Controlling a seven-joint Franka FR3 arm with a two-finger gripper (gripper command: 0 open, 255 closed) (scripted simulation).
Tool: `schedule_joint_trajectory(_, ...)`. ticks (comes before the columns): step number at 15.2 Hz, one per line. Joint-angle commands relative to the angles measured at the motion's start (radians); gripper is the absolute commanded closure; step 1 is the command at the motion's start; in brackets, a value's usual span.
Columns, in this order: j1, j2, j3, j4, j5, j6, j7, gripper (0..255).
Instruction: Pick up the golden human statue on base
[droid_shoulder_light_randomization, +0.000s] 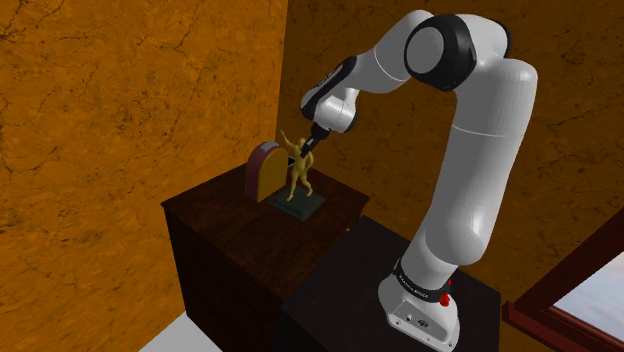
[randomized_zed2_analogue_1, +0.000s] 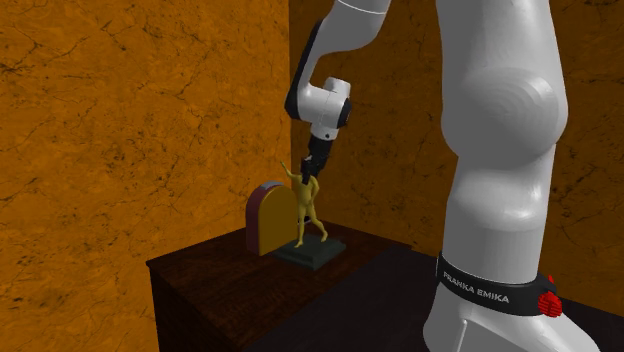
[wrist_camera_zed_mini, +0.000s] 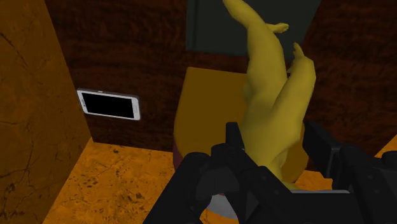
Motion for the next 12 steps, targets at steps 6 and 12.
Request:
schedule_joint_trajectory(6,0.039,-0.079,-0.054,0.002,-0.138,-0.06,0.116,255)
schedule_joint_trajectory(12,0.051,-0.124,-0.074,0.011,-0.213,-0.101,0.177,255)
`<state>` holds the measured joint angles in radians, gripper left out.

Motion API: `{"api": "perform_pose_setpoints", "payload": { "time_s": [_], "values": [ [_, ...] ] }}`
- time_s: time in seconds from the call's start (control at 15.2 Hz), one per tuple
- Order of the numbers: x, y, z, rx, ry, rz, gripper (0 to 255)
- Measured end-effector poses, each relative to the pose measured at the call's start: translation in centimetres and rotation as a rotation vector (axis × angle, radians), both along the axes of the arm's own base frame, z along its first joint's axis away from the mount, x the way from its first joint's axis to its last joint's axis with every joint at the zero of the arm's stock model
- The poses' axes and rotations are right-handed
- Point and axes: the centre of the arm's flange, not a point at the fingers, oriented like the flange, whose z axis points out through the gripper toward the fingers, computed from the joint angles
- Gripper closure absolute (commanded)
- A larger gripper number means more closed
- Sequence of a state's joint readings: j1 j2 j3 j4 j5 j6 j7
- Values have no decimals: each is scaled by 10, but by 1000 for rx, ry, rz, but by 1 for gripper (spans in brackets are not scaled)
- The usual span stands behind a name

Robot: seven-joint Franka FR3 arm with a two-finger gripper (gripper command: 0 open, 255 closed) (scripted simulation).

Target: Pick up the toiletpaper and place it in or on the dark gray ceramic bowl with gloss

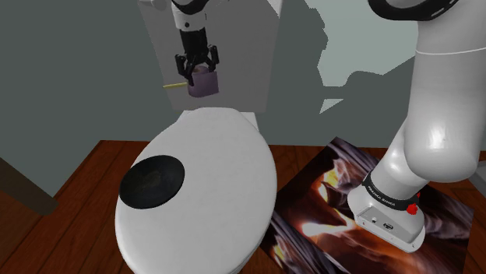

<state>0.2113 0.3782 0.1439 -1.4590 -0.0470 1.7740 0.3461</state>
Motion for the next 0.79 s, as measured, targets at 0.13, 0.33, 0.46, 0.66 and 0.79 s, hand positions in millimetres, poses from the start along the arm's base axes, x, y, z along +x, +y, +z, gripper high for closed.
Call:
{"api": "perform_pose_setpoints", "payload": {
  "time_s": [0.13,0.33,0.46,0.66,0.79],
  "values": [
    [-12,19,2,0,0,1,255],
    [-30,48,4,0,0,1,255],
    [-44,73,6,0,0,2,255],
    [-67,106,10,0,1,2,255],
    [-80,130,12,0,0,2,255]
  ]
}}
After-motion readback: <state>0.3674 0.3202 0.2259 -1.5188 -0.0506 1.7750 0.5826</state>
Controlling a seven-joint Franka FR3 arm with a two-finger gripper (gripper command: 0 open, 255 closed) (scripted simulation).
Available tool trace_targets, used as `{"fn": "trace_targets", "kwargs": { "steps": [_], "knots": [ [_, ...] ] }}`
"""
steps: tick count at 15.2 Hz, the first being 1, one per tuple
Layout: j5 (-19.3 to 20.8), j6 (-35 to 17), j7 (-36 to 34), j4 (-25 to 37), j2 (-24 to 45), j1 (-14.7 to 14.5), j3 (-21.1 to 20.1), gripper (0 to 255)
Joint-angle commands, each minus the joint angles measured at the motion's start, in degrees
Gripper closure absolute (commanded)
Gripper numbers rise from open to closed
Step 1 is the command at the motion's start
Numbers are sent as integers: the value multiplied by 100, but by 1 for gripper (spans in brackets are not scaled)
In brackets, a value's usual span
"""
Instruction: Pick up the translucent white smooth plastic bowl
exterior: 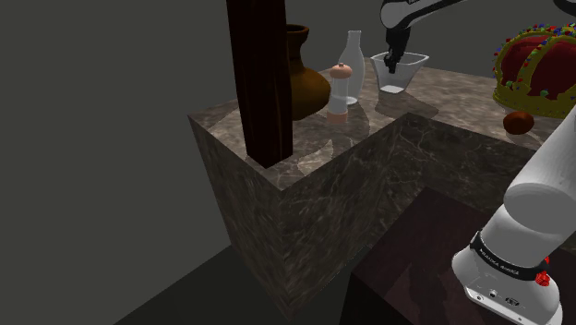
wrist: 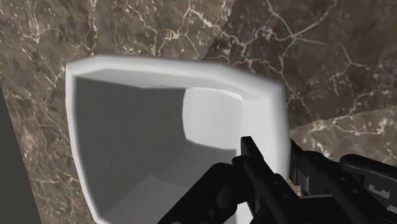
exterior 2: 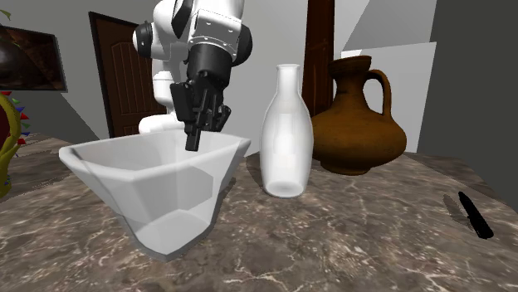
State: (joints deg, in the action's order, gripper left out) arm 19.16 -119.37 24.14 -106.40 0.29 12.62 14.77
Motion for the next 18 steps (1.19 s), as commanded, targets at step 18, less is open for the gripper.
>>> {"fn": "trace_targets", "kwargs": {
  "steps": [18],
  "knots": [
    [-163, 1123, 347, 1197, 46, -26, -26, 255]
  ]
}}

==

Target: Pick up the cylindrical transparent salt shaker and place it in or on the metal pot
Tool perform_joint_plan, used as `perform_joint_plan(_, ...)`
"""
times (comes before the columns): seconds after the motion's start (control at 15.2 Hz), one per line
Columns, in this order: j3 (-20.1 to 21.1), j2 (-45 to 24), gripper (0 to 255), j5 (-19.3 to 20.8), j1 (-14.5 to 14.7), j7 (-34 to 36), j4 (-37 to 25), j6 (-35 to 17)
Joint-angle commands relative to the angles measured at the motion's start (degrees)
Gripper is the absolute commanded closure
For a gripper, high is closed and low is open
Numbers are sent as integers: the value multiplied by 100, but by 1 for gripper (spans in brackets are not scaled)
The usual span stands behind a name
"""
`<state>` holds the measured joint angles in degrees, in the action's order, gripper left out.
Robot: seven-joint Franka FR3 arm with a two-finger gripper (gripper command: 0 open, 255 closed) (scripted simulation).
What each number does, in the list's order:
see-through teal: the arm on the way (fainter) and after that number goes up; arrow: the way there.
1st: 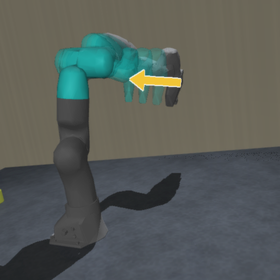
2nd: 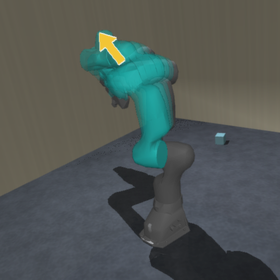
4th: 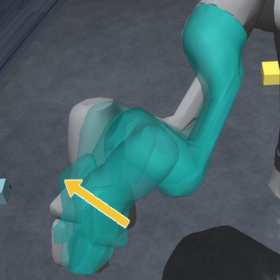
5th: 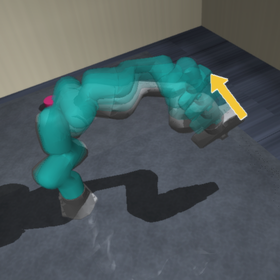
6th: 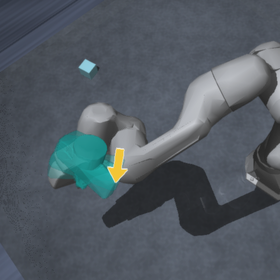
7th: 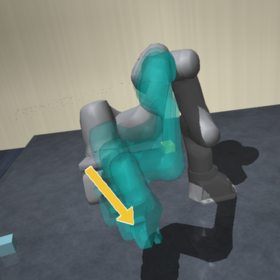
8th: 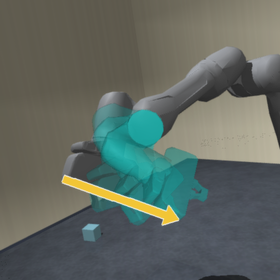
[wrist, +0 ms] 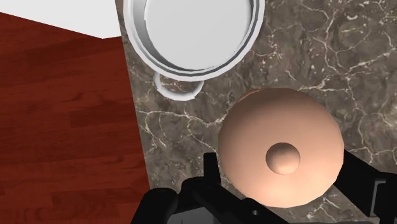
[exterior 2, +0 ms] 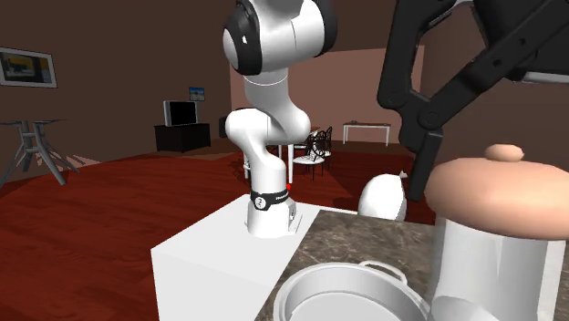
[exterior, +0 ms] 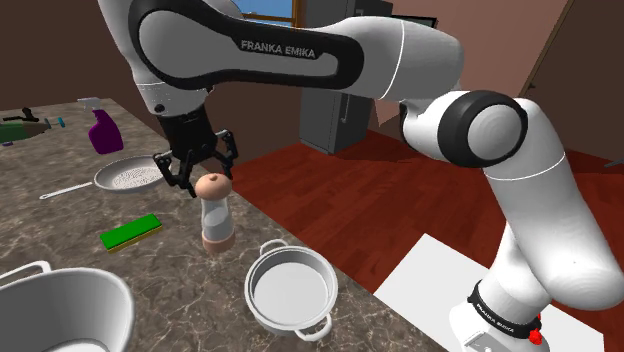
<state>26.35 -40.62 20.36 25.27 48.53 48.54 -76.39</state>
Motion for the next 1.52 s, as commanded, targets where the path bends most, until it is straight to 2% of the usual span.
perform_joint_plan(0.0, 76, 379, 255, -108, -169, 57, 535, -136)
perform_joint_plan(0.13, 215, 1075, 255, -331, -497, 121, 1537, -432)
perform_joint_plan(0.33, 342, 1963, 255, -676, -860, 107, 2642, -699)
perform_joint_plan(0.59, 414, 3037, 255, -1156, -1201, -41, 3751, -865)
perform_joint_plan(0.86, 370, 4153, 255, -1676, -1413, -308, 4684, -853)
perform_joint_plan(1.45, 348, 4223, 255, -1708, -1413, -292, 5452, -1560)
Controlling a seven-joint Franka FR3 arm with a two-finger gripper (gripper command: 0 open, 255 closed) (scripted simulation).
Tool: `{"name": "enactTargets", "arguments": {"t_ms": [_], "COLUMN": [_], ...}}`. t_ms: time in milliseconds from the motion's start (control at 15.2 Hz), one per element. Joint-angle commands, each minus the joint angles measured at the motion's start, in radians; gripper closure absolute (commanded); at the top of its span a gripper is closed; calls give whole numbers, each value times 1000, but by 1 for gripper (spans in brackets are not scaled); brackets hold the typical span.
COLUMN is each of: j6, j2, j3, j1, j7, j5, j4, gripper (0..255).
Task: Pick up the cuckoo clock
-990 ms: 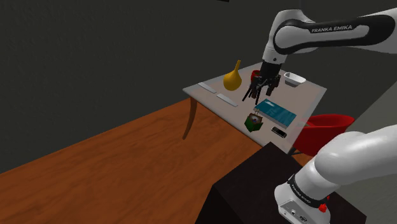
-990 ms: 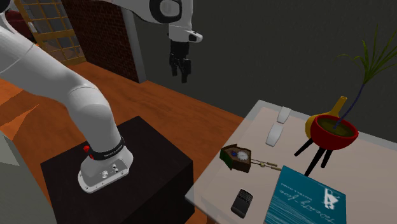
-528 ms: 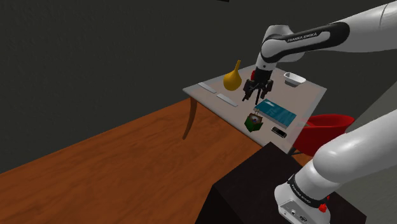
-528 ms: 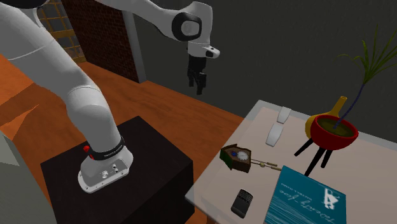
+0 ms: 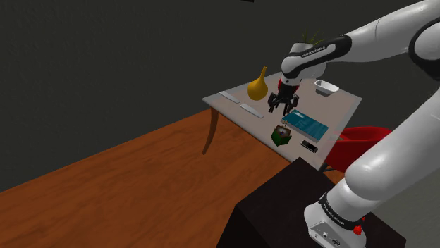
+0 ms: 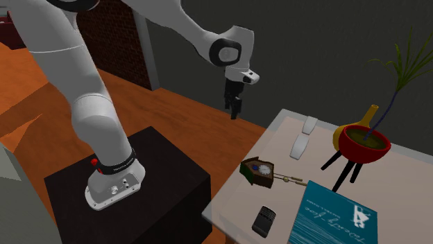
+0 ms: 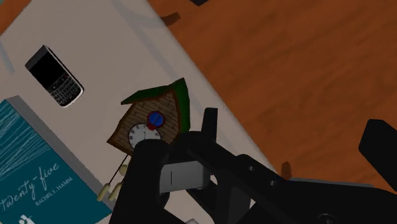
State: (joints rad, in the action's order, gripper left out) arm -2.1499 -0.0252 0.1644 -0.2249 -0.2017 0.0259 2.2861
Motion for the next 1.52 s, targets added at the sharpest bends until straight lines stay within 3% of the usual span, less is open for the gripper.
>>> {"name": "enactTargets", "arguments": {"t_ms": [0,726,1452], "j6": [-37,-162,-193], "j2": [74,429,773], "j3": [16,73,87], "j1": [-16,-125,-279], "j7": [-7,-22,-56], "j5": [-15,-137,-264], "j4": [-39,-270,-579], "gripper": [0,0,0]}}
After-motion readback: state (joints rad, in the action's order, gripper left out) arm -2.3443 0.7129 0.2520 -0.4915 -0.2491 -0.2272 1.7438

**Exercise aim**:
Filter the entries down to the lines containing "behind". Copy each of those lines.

**Answer to the problem**:
- The usual span stands behind a name
The usual span stands behind a name

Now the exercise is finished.